Article

More certainties than doubts for a successful virtual forum

Assessment of the World Social forum 2021 - Towards the virtual and physical forum in Mexico 2022

Rita Freire

The last Sunday in January was the culmination of a veritable nine-day marathon, with almost 800 activities proposed by 1,300 organisations that animated the 2021 virtual World Social Forum (WSF). Nearly 10,000 people from 144 countries took part in this year’s forum. The next step will be the WSF to be held in Mexico in 2022, if the pandemic permits.  

"What we have just experienced is a link in this 20-year chain of the World Social Forum, a stage of confirmation and reinforcement," explains Rita Freire, journalist and communicator, head of Ciranda.net - an information platform on alter-globalisation created in 2001 - and a member of the facilitation group that set up this virtual forum. She does not hide her surprise and enthusiasm, given the size of this gathering which exceeded even the most optimistic forecasts.  

Starting point and dilemma  

Rita Freire goes back and looks for a starting point to take stock: it is the Porto Alegre Resistance Forum in January 2020. "We had set great challenges. We reached a consensus that, in order to continue, we had to ensure a reactivated, vigorous WSF, with a real capacity for gathering and impact, as well as a clear commitment to social struggles," she recalls.  

The pandemic has forced a change in the roadmap, but not in the demanding targets proposed. The big question was whether this edition would strengthen the WSF. The answer today is positive: "From the very first day, January 23rd, when the virtual opening march took place, we realised that we were experiencing something really incredible: sharing of experiences, videos, reflections from people coming from the remotest corners of the world, as well as substantial contributions from social movements and organisations, in languages we did not always understand.  

"The virtual can be an ally of living, real processes. It must be recognised, though, that for many people, the digital is not a viable medium, especially in countries lacking the means to connect to the Internet. There is a second contradiction we are faced with, which is difficult to resolve at the moment. In order to communicate, we use devices, mobile phones whose components include raw materials from countries such as the Democratic Republic of Congo, where these natural resources are the cause of wars and conflicts. Yet another contradiction: for the time being, we have to rely on monopolistic media, such as Facebook, Zoom or YouTube, without having our own free, strong and sovereign tools.  

"We can use the virtual, without forgetting that it is not necessarily wonderful or fair and that in many cases it reflects a privilege that is the product of an unacceptable operating system," observes Rita Freire. She recalls that the very birth of the forum in 2001, in Porto Alegre, was made possible thanks to the appeal launched worldwide via the Internet. And that, at a later stage, the media and the social networks essential to the anti-globalisation movement began to be created and strengthened.  

Convergences for contesting power 

Rita Freire said that it was a good idea that the 2021 forum had been organised on the basis of specific thematic axes. The activities required "prior dialogue between organisations, consensus and convergence, which reinforced an important exercise for social actors; all this without ignoring the differences and possible conflicts that need to be resolved internally. For months, this forum proved to be a broad participatory process.  

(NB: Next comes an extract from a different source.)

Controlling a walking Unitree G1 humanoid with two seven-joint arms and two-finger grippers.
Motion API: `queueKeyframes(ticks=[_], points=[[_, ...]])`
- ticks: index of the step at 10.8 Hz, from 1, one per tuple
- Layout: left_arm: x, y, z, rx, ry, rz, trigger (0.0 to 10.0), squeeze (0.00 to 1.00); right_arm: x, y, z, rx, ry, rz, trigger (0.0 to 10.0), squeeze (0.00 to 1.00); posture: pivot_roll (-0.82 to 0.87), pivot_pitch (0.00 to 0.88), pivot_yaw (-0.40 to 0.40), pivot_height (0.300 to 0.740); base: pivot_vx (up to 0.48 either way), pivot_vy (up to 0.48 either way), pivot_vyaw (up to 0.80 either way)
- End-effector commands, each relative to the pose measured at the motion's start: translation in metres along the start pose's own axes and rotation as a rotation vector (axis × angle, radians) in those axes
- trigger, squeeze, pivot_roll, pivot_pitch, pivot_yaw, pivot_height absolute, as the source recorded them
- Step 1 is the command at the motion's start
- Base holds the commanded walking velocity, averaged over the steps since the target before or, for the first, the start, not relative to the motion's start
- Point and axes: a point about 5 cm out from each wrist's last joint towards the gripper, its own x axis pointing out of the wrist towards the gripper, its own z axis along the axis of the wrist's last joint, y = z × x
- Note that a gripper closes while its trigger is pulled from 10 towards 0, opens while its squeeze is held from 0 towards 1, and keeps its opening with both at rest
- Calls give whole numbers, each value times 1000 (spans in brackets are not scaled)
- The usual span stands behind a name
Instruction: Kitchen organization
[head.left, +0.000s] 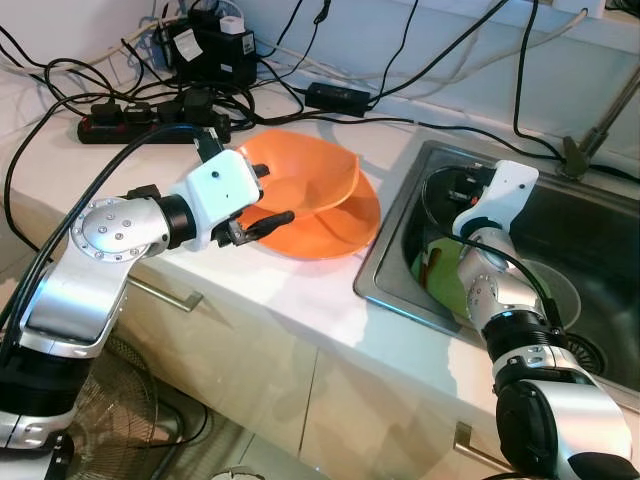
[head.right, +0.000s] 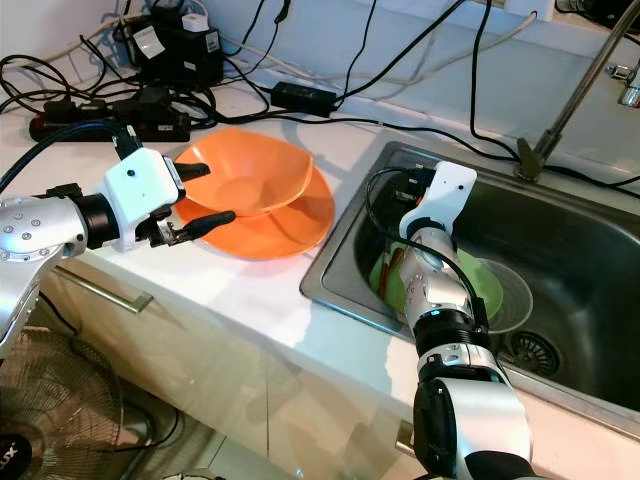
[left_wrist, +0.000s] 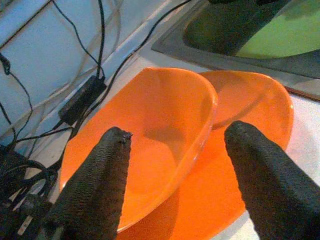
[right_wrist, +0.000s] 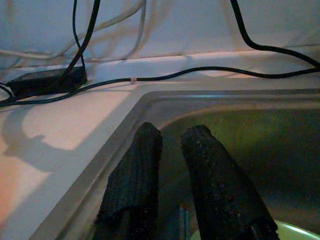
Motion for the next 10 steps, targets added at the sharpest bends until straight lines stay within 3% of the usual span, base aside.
queueKeyframes(ticks=[1, 2, 3, 5, 7, 10], points=[[3, 1, 3, 34, 4, -31, 10000, 1000, 0, 0, 1, 0, 0, -5, 10000, 0, 201, 0, -66, 740, 0, 0, 0], [4, 3, 1, 47, 13, -34, 10000, 635, 1, 0, 2, 1, 0, -7, 10000, 0, 201, 0, -65, 740, 0, 0, 0], [6, 3, 0, 56, 17, -42, 10000, 0, 1, 0, 2, 1, 0, -9, 10000, 0, 202, 0, -66, 740, 0, 0, 0], [8, 3, -3, 85, 47, -78, 10000, 0, 2, 0, 3, 2, -2, -10, 10000, 0, 203, 0, -63, 740, 0, 0, 0], [14, 11, -7, 164, 99, -96, 10000, 0, 3, 0, 4, 4, -3, -12, 10000, 0, 200, 0, -61, 740, 0, 0, 0], [31, 18, -8, 245, 138, -105, 10000, 0, 3, 0, 6, 9, -10, -18, 10000, 0, 190, 0, -50, 740, 0, 0, 0]])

"Many of the debates at the current WSF were focused on the alternatives of a post-pandemic planet, both in environmental, economic and informational terms, as well as on the constitution and strengthening of democracy, on feminist struggles, migration, indigenous people and ethnic minorities," she said.  

The essential thing is, precisely, to understand this constant dialogue between social actors, not just as mere intellectual rhetoric, but with a view to "strengthening convergences, imagining joint actions and mobilisations for the future, in short, suggesting global proposals that make it possible to contest the power of those who hold it", she stresses. 

"Many of the proposals discussed at the WSF reinforce this future hope," adds Rita Freire. She lists a few examples: Google workers are advancing the idea of building a single global union; indigenous communities in Mexico are developing alternative forms of the Internet; free media are seeking to strengthen themselves; organisations are planning a major campaign to ban poverty and are anticipating concrete proposals at the national level to move in that direction. Not to forget also the debates on the role of the states in situations such as the one we are currently experiencing, the importance of public services, the suffocating burden of debt for the Global South countries, etc. 

The process is continuing and the WSF is planning another forum in Mexico next year, if the pandemic permits. “Nothing can replace a hug. We can't dance together on the Internet," the Brazilian journalist points out. She is convinced that face-to-face and virtual meetings will have to be combined. "Mexico could be like a centre, a heart of the event that is linked to the rest of the world, a multicentric and polycentric formula. A World Social Forum configured as a global topic, where the strength of movements and organisations is expressed with real impact. The possible dream of a mobilised global civil society, challenging the hegemonic system and building viable post-pandemic alternatives, the foundation of a fairer and more equitable world, concludes Rita Freire.